Records

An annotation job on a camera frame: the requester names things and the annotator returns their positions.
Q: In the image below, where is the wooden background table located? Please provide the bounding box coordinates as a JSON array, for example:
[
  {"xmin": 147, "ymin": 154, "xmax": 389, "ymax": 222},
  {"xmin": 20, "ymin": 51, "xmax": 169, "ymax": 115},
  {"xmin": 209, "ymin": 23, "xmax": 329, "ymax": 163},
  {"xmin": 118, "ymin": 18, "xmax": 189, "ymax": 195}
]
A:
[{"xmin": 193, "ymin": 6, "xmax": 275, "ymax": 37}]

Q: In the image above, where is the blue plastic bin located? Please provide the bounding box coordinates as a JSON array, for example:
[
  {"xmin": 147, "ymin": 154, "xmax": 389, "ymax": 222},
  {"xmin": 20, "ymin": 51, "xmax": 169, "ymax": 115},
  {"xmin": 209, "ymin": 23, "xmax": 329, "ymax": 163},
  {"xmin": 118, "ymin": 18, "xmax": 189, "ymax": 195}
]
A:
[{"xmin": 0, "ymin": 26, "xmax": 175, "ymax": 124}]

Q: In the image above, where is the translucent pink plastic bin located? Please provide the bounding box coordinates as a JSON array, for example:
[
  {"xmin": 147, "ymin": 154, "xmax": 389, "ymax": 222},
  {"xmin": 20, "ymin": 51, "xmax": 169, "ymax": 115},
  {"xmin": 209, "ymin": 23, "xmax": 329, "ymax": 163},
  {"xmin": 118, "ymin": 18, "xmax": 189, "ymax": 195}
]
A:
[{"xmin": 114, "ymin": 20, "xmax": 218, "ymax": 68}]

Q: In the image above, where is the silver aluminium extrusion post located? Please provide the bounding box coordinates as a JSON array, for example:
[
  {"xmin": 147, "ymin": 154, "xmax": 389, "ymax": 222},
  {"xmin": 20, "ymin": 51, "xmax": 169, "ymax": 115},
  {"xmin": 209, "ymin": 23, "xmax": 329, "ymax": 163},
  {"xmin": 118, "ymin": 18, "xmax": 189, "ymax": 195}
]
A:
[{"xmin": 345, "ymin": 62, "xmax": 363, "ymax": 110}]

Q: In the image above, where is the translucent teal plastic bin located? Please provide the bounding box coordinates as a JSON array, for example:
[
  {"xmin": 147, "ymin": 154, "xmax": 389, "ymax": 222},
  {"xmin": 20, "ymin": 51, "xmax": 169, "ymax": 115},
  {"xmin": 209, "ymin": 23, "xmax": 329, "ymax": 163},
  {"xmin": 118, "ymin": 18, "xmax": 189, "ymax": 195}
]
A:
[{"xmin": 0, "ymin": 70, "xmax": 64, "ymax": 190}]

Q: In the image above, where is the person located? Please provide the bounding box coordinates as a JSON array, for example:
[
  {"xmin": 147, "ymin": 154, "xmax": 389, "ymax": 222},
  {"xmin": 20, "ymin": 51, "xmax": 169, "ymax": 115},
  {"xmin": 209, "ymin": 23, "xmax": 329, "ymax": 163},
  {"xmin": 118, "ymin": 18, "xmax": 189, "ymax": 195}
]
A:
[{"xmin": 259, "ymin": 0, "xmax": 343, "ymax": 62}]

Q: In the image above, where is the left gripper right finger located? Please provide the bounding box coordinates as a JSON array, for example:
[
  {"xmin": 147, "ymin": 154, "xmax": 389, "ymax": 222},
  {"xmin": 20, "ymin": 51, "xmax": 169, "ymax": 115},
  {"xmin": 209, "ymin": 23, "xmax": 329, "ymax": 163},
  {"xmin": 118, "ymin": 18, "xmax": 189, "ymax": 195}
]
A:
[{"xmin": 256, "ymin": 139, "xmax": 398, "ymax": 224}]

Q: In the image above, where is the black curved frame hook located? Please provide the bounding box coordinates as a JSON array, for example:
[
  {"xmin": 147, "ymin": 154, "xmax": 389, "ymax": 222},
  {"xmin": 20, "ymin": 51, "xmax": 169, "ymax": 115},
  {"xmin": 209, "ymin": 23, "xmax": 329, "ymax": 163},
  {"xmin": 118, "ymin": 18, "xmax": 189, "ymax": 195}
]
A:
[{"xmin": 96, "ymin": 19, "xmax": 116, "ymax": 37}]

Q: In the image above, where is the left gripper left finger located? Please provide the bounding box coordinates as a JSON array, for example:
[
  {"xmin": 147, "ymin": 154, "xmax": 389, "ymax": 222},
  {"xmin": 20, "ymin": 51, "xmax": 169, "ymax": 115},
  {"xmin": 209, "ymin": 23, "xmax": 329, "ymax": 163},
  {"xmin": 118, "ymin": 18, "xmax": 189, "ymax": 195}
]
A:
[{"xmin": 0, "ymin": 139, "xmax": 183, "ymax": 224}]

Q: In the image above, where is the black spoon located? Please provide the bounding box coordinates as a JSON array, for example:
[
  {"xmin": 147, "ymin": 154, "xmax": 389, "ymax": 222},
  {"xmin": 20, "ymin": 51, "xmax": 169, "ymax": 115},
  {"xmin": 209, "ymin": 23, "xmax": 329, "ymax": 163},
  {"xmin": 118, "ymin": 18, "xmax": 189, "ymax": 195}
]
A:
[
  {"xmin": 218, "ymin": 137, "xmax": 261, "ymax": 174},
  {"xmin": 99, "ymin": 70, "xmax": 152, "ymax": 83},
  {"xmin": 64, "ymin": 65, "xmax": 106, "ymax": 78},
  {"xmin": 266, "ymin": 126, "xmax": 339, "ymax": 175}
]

What is being asked
Please set down each entry again, word for word.

Solution to this exercise
An annotation job on a camera frame: the requester names things and the annotator returns their positions.
Q: In the image below, where is the wooden background table located? Please provide the bounding box coordinates as a JSON array, for example:
[
  {"xmin": 147, "ymin": 154, "xmax": 389, "ymax": 222},
  {"xmin": 20, "ymin": 51, "xmax": 169, "ymax": 115},
  {"xmin": 209, "ymin": 23, "xmax": 329, "ymax": 163},
  {"xmin": 118, "ymin": 18, "xmax": 189, "ymax": 195}
]
A:
[{"xmin": 193, "ymin": 6, "xmax": 275, "ymax": 37}]

Q: In the image above, where is the blue plastic bin located? Please provide the bounding box coordinates as a JSON array, for example:
[
  {"xmin": 147, "ymin": 154, "xmax": 389, "ymax": 222},
  {"xmin": 20, "ymin": 51, "xmax": 169, "ymax": 115},
  {"xmin": 209, "ymin": 23, "xmax": 329, "ymax": 163},
  {"xmin": 118, "ymin": 18, "xmax": 189, "ymax": 195}
]
A:
[{"xmin": 0, "ymin": 26, "xmax": 175, "ymax": 124}]

Q: In the image above, where is the translucent pink plastic bin located? Please provide the bounding box coordinates as a JSON array, for example:
[
  {"xmin": 147, "ymin": 154, "xmax": 389, "ymax": 222},
  {"xmin": 20, "ymin": 51, "xmax": 169, "ymax": 115},
  {"xmin": 209, "ymin": 23, "xmax": 329, "ymax": 163},
  {"xmin": 118, "ymin": 18, "xmax": 189, "ymax": 195}
]
A:
[{"xmin": 114, "ymin": 20, "xmax": 218, "ymax": 68}]

Q: In the image above, where is the silver aluminium extrusion post located? Please provide the bounding box coordinates as a JSON array, for example:
[
  {"xmin": 147, "ymin": 154, "xmax": 389, "ymax": 222},
  {"xmin": 20, "ymin": 51, "xmax": 169, "ymax": 115},
  {"xmin": 209, "ymin": 23, "xmax": 329, "ymax": 163},
  {"xmin": 118, "ymin": 18, "xmax": 189, "ymax": 195}
]
A:
[{"xmin": 345, "ymin": 62, "xmax": 363, "ymax": 110}]

Q: In the image above, where is the translucent teal plastic bin located? Please provide the bounding box coordinates as a JSON array, for example:
[
  {"xmin": 147, "ymin": 154, "xmax": 389, "ymax": 222},
  {"xmin": 20, "ymin": 51, "xmax": 169, "ymax": 115},
  {"xmin": 209, "ymin": 23, "xmax": 329, "ymax": 163},
  {"xmin": 118, "ymin": 18, "xmax": 189, "ymax": 195}
]
A:
[{"xmin": 0, "ymin": 70, "xmax": 64, "ymax": 190}]

Q: In the image above, where is the person located? Please provide the bounding box coordinates as a JSON array, for example:
[
  {"xmin": 147, "ymin": 154, "xmax": 389, "ymax": 222},
  {"xmin": 20, "ymin": 51, "xmax": 169, "ymax": 115},
  {"xmin": 209, "ymin": 23, "xmax": 329, "ymax": 163},
  {"xmin": 118, "ymin": 18, "xmax": 189, "ymax": 195}
]
A:
[{"xmin": 259, "ymin": 0, "xmax": 343, "ymax": 62}]

Q: In the image above, where is the left gripper right finger located? Please provide the bounding box coordinates as a JSON array, for example:
[
  {"xmin": 147, "ymin": 154, "xmax": 389, "ymax": 222},
  {"xmin": 20, "ymin": 51, "xmax": 169, "ymax": 115},
  {"xmin": 209, "ymin": 23, "xmax": 329, "ymax": 163},
  {"xmin": 118, "ymin": 18, "xmax": 189, "ymax": 195}
]
A:
[{"xmin": 256, "ymin": 139, "xmax": 398, "ymax": 224}]

Q: In the image above, where is the black curved frame hook located? Please provide the bounding box coordinates as a JSON array, for example:
[
  {"xmin": 147, "ymin": 154, "xmax": 389, "ymax": 222},
  {"xmin": 20, "ymin": 51, "xmax": 169, "ymax": 115},
  {"xmin": 209, "ymin": 23, "xmax": 329, "ymax": 163},
  {"xmin": 118, "ymin": 18, "xmax": 189, "ymax": 195}
]
A:
[{"xmin": 96, "ymin": 19, "xmax": 116, "ymax": 37}]

Q: In the image above, where is the left gripper left finger located? Please provide the bounding box coordinates as a JSON array, for example:
[
  {"xmin": 147, "ymin": 154, "xmax": 389, "ymax": 222},
  {"xmin": 20, "ymin": 51, "xmax": 169, "ymax": 115},
  {"xmin": 209, "ymin": 23, "xmax": 329, "ymax": 163},
  {"xmin": 118, "ymin": 18, "xmax": 189, "ymax": 195}
]
A:
[{"xmin": 0, "ymin": 139, "xmax": 183, "ymax": 224}]

Q: In the image above, where is the black spoon located? Please provide the bounding box coordinates as a JSON array, for example:
[
  {"xmin": 147, "ymin": 154, "xmax": 389, "ymax": 222},
  {"xmin": 20, "ymin": 51, "xmax": 169, "ymax": 115},
  {"xmin": 209, "ymin": 23, "xmax": 329, "ymax": 163},
  {"xmin": 118, "ymin": 18, "xmax": 189, "ymax": 195}
]
A:
[
  {"xmin": 218, "ymin": 137, "xmax": 261, "ymax": 174},
  {"xmin": 99, "ymin": 70, "xmax": 152, "ymax": 83},
  {"xmin": 64, "ymin": 65, "xmax": 106, "ymax": 78},
  {"xmin": 266, "ymin": 126, "xmax": 339, "ymax": 175}
]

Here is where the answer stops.